• Exercise description
Although the data below contains pictures, please reproduce only its words, exactly.

• Supplied information
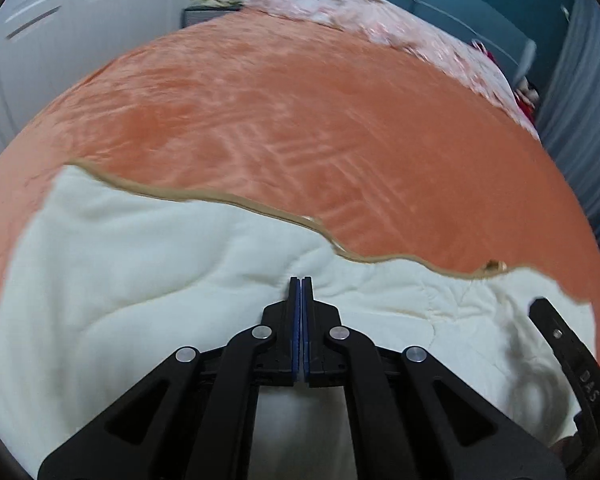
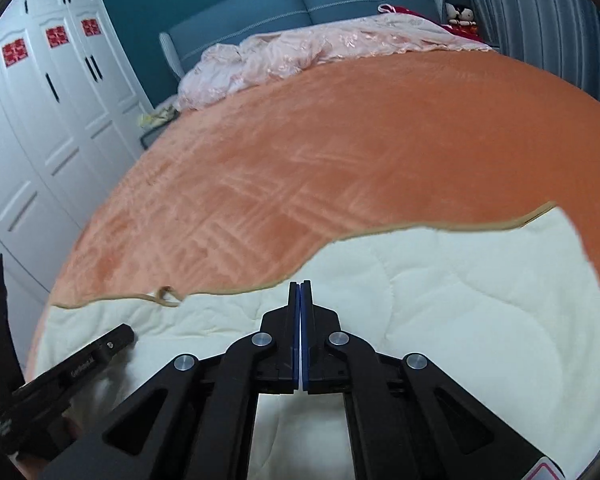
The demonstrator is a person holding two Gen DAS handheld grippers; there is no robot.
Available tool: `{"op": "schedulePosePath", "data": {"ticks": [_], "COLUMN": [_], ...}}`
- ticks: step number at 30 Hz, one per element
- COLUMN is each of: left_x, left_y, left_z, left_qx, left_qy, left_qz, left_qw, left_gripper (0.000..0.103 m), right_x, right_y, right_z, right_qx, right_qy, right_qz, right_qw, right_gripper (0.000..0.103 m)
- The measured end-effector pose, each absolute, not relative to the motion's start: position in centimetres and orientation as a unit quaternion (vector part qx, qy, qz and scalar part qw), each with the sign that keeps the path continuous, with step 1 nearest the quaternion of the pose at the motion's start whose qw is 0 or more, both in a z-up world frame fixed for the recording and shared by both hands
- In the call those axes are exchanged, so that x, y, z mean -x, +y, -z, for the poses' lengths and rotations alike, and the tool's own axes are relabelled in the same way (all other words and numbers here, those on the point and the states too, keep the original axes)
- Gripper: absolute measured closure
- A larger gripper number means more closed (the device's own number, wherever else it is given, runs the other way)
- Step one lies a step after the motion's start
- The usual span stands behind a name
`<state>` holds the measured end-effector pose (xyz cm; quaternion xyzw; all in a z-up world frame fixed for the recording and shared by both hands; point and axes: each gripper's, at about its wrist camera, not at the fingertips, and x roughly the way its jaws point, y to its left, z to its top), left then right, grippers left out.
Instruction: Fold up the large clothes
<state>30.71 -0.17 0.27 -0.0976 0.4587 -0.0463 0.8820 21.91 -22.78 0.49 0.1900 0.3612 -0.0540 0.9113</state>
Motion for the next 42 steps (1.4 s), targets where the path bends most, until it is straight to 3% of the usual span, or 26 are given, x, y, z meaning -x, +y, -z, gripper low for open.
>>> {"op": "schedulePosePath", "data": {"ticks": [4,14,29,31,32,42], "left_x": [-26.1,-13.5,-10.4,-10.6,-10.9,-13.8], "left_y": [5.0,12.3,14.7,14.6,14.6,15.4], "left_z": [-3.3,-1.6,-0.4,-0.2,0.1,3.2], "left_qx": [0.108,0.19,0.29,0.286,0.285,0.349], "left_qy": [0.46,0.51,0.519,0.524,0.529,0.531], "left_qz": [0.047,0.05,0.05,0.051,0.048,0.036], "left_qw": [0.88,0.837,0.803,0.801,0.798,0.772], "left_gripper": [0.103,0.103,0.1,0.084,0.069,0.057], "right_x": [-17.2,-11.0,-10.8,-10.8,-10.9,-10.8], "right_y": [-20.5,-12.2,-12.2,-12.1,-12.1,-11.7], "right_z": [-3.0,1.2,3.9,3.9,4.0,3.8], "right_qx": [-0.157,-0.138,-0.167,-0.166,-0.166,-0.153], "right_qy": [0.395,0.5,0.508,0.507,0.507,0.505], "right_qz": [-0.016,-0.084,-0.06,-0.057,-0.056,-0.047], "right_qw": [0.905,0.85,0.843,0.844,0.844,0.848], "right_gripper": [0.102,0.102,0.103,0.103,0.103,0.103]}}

• Response below
The demonstrator is a person holding two Gen DAS handheld grippers; there is no robot.
Available tool: `{"op": "schedulePosePath", "data": {"ticks": [_], "COLUMN": [_], ...}}`
- ticks: step number at 30 Hz, one per element
- COLUMN is each of: left_x, left_y, left_z, left_qx, left_qy, left_qz, left_qw, left_gripper (0.000..0.103 m), right_x, right_y, right_z, right_qx, right_qy, right_qz, right_qw, right_gripper (0.000..0.103 m)
- The measured end-effector pose, each absolute, not relative to the motion's start: position in centimetres and orientation as a unit quaternion (vector part qx, qy, qz and scalar part qw), each with the sign that keeps the path continuous, with step 1 nearest the quaternion of the pose at the motion's start whose qw is 0 or more, both in a z-up world frame fixed for the recording and shared by both hands
- In the call those axes are exchanged, so that x, y, z mean -x, +y, -z, for the poses' lengths and rotations alike, and the tool's own axes are relabelled in the same way (all other words and numbers here, those on the point and the states too, keep the original axes)
- Gripper: absolute measured closure
- A larger gripper number means more closed (the device's own number, wherever else it is given, runs the other way)
- Step one lies a step after the motion's start
- The usual span stands behind a name
`<state>` holds the measured end-effector pose (xyz cm; quaternion xyzw; all in a z-up world frame fixed for the recording and shared by both hands; point and axes: each gripper's, at about its wrist camera, not at the fingertips, and x roughly the way its jaws point, y to its left, z to its top), left then right, grippers left out.
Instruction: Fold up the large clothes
<state>30.71 -0.17 0.27 -0.0976 0.4587 -0.0463 0.8820 21.91 -22.78 0.49 0.1900 0.3612 -0.0540 0.9113</state>
Motion for the next 42 steps (1.4 s), targets where the path bends most, until it is straight to 3% of the usual span, or 26 are given, x, y, z meaning -x, +y, -z, gripper low for open.
>>> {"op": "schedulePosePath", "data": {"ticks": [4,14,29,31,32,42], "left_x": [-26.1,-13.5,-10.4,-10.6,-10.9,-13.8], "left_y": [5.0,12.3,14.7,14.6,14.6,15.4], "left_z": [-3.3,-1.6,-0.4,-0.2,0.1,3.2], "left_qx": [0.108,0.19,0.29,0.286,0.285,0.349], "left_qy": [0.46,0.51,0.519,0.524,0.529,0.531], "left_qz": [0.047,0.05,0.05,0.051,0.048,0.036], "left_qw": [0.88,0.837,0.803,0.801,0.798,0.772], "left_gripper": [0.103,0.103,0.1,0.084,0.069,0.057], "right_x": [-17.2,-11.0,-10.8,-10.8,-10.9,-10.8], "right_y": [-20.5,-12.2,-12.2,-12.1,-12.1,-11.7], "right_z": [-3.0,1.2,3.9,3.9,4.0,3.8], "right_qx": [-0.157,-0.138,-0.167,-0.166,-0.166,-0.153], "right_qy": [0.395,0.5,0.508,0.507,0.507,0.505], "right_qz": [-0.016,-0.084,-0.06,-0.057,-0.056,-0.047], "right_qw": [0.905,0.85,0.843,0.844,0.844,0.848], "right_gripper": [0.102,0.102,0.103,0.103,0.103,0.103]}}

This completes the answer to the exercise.